= Beginning of Section =

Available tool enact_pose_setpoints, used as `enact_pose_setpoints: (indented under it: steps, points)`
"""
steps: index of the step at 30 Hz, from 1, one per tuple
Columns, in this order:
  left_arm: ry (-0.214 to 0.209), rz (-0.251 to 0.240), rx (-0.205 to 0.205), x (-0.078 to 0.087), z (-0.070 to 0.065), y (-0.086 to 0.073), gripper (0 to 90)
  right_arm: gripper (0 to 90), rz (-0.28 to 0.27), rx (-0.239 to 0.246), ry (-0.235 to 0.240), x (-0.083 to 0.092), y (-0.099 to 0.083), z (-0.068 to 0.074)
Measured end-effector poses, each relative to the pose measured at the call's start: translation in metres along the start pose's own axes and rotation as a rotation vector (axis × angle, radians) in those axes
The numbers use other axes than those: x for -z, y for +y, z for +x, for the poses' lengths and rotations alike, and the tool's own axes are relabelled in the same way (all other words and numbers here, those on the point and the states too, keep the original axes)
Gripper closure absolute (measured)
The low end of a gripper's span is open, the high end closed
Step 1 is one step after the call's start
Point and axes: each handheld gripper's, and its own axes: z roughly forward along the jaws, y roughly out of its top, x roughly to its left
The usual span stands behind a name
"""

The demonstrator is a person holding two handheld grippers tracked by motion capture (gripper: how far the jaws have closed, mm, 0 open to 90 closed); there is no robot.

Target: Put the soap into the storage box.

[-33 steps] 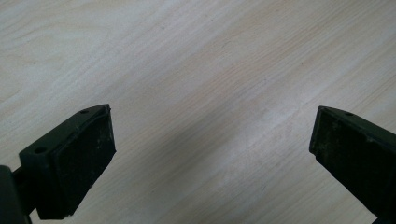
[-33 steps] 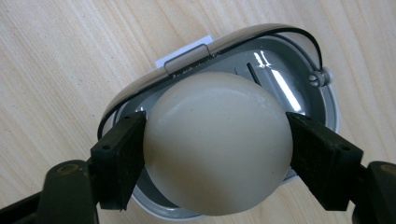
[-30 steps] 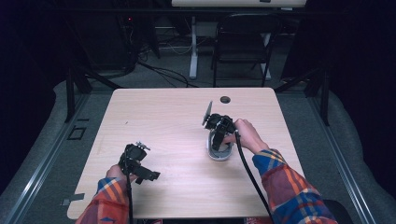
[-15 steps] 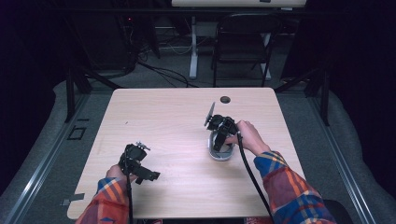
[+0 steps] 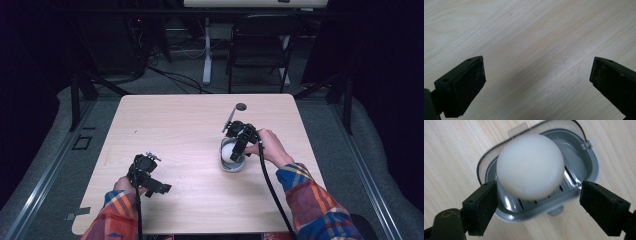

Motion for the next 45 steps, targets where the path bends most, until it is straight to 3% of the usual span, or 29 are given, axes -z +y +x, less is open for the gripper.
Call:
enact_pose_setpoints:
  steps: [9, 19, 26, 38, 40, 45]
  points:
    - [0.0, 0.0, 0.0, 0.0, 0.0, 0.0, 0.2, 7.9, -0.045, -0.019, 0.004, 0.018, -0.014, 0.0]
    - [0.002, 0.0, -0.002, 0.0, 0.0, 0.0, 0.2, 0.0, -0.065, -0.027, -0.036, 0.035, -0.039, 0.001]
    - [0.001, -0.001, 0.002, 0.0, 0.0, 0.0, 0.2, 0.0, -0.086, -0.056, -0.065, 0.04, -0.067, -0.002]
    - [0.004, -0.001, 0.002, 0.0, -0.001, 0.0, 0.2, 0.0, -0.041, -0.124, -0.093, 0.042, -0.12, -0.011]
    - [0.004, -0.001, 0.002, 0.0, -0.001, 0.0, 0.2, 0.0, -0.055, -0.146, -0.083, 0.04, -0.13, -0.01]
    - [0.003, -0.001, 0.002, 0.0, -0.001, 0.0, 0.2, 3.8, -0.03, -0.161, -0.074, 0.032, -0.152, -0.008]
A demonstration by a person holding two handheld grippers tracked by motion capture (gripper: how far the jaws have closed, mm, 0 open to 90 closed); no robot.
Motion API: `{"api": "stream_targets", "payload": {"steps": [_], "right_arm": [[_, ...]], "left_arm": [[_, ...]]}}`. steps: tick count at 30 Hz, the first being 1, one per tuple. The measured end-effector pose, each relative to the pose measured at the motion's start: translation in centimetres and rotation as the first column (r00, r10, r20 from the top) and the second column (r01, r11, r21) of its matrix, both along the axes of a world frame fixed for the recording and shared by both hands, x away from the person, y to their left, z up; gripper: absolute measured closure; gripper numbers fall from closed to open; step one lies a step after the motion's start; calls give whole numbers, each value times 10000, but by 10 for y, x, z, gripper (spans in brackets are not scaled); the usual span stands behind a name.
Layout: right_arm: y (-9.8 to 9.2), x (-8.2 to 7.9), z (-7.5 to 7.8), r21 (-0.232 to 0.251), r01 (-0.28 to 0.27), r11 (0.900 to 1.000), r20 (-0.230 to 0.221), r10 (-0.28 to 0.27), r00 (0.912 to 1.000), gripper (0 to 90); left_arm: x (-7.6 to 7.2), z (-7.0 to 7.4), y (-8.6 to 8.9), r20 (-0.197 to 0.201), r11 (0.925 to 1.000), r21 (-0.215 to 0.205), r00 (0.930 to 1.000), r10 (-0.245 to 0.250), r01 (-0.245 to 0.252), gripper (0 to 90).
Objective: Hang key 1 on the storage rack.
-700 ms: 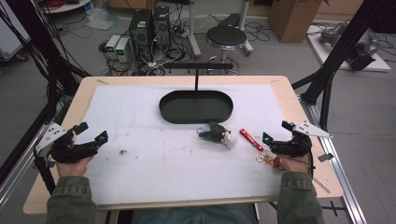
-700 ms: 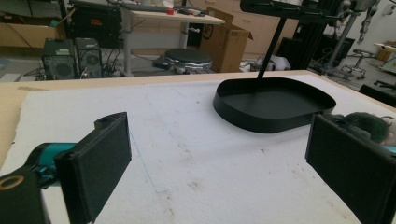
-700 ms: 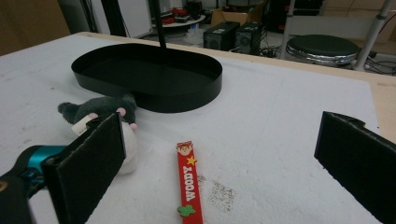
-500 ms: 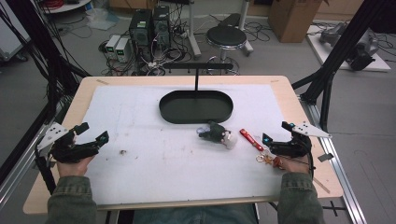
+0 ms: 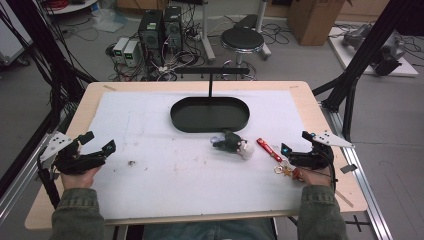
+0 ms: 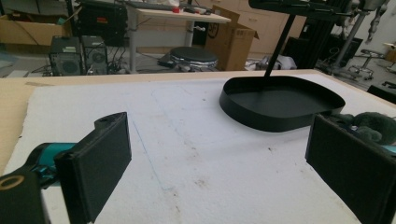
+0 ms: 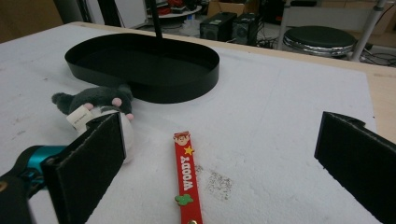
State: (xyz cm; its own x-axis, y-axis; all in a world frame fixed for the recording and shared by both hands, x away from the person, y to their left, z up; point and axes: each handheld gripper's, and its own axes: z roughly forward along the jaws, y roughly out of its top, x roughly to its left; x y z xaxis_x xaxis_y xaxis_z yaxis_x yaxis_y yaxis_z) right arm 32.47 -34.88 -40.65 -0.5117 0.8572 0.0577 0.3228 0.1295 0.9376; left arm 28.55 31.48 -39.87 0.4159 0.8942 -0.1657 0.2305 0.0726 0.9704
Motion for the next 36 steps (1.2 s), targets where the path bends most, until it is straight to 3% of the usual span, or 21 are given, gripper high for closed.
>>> {"api": "stream_targets", "payload": {"steps": [14, 17, 18, 26, 27, 31, 36], "right_arm": [[6, 6, -2, -301, -254, 9992, -198, 248, 9995, 11], [8, 9, -1, -295, -308, 9991, -433, 295, 9986, 11], [11, 14, 1, -539, -349, 9979, -704, 310, 9970, 11], [21, 30, 11, -869, -625, 9943, -1027, 535, 9933, 11], [23, 36, 12, -980, -707, 9927, -1280, 579, 9901, 11], [26, 44, 12, -1187, -872, 9891, -1594, 677, 9849, 11], [41, 61, 13, -1930, -1371, 9716, -2219, 929, 9706, 11]], "left_arm": [[1, -1, -2, -72, 9998, 140, 9998, -171, 172, 73], [0, -1, -2, -105, 9997, 103, 9997, -229, 230, 73], [-1, -1, -2, -85, 9997, 42, 9997, -242, 243, 73], [-2, -2, 1, -91, 9998, -30, 9998, -182, 182, 73], [-3, -2, 1, -85, 9998, 17, 9998, -186, 186, 73], [-3, -1, 3, 41, 10000, -67, 10000, 32, -31, 73], [-2, -1, 2, -22, 10000, -20, 10000, 6, -6, 73]]}}
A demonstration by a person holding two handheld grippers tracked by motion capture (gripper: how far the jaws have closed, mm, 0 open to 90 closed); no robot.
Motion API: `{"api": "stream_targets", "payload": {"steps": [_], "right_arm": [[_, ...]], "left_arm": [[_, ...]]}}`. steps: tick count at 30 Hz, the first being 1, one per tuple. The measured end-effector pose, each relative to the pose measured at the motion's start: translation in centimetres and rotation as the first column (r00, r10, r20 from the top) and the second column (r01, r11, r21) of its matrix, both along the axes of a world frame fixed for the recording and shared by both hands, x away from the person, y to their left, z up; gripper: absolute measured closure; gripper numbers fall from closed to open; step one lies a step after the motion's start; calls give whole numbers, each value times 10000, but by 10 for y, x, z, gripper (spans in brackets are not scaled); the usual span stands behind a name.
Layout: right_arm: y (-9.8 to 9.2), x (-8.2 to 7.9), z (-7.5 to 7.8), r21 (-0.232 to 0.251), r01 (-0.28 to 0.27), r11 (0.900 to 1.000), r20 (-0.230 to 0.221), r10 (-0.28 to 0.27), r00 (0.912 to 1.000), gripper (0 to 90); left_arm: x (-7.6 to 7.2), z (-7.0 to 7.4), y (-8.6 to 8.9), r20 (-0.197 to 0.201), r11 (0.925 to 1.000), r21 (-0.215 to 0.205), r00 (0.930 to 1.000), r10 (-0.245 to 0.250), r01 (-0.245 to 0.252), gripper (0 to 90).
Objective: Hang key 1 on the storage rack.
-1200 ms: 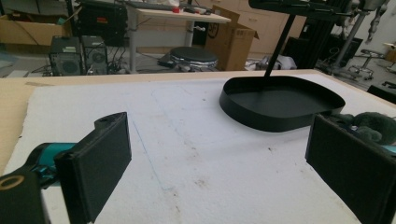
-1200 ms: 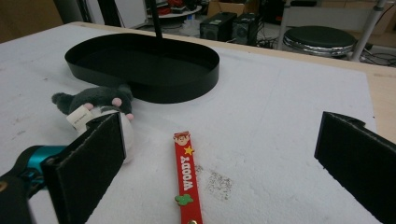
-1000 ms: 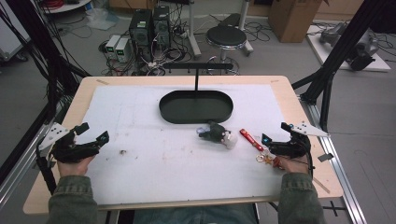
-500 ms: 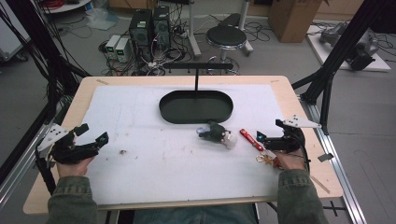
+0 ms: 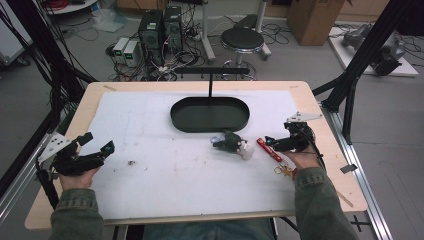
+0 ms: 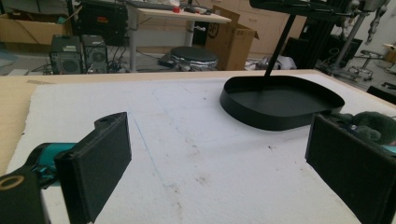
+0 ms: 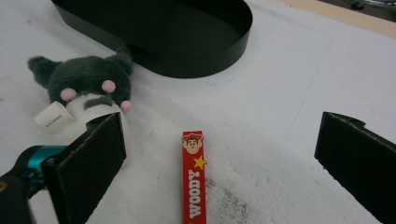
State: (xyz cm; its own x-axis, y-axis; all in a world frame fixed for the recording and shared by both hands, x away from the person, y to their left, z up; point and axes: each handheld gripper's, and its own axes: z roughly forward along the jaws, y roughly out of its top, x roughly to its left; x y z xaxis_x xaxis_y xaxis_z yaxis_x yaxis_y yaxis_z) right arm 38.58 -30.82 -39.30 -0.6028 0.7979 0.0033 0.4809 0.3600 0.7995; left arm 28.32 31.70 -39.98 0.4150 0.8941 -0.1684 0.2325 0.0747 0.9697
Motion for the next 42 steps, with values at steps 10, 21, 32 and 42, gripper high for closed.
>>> {"api": "stream_targets", "payload": {"steps": [10, 21, 32, 42], "right_arm": [[12, 31, -18, -1007, -431, 9940, -1676, 258, 9855, 12], [24, 44, -20, -1771, -591, 9824, -2576, 117, 9662, 53], [35, 45, -29, -2170, -1308, 9674, -3799, 398, 9242, 344], [37, 44, -26, -2609, -1273, 9569, -3920, 154, 9198, 730]], "left_arm": [[3, -2, -2, -225, 9995, 120, 9994, -272, 275, 73], [4, -3, -2, -278, 9996, 113, 9992, -269, 273, 73], [5, -3, -3, -338, 9995, 142, 9990, -278, 283, 73], [6, -4, -5, -449, 9988, 277, 9982, -393, 406, 73]]}}
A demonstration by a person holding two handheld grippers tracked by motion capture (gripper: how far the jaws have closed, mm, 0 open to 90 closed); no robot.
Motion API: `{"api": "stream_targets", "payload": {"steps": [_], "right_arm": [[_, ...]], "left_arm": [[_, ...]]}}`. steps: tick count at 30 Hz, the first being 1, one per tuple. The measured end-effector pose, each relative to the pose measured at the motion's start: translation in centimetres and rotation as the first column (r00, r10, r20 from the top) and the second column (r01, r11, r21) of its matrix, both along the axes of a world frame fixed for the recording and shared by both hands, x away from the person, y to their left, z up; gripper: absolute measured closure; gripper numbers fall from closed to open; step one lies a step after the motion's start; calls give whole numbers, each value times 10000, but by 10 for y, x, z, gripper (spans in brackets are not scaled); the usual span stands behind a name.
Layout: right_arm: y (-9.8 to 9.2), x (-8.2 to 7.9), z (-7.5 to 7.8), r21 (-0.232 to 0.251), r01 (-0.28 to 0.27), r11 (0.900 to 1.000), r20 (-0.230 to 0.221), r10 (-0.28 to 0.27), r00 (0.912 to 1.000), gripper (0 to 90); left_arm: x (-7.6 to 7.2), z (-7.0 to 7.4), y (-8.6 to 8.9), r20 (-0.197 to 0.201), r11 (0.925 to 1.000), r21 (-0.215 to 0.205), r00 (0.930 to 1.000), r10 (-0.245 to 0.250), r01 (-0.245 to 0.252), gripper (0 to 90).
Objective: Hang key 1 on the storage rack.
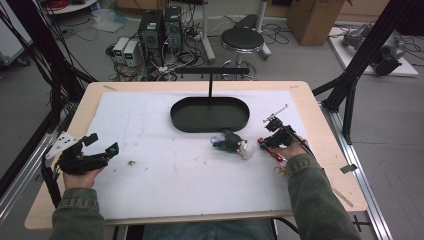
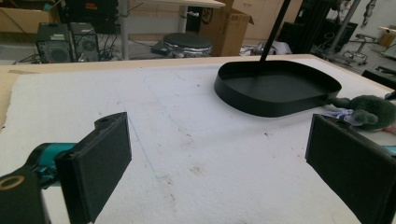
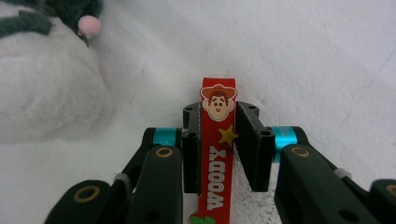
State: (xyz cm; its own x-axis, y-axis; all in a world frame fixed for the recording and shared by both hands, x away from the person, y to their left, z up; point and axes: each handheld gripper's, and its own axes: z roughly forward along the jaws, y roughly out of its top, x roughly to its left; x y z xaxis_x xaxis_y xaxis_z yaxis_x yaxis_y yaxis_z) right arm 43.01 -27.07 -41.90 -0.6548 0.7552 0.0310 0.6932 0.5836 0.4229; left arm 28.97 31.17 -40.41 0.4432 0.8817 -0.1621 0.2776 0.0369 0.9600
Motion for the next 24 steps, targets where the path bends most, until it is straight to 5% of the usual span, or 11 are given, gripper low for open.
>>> {"api": "stream_targets", "payload": {"steps": [4, 12, 16, 21, 24], "right_arm": [[4, -2, 2, -170, -39, 9998, 275, 44, 9996, 751], [-7, -16, 35, 1547, 453, 9869, 1092, -627, 9920, 753], [-25, -24, 51, 2513, 1035, 9624, 1435, -1428, 9793, 751], [-47, -27, 75, 3950, 1419, 9076, 1585, -2195, 9626, 752], [-48, -28, 87, 4228, 1274, 8972, 1819, -2218, 9580, 752]], "left_arm": [[0, 0, 0, 0, 10000, -38, 10000, 20, -20, 73], [0, -1, -7, -126, 9996, 161, 9996, -240, 242, 73], [-2, 1, -9, -40, 9996, 150, 9997, -255, 256, 73], [-1, 1, -9, -62, 9997, 89, 9997, -226, 226, 73], [-2, 1, -9, -45, 9997, 103, 9998, -209, 210, 73]]}}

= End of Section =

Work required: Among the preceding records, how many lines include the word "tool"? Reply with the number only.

Expected answer: 2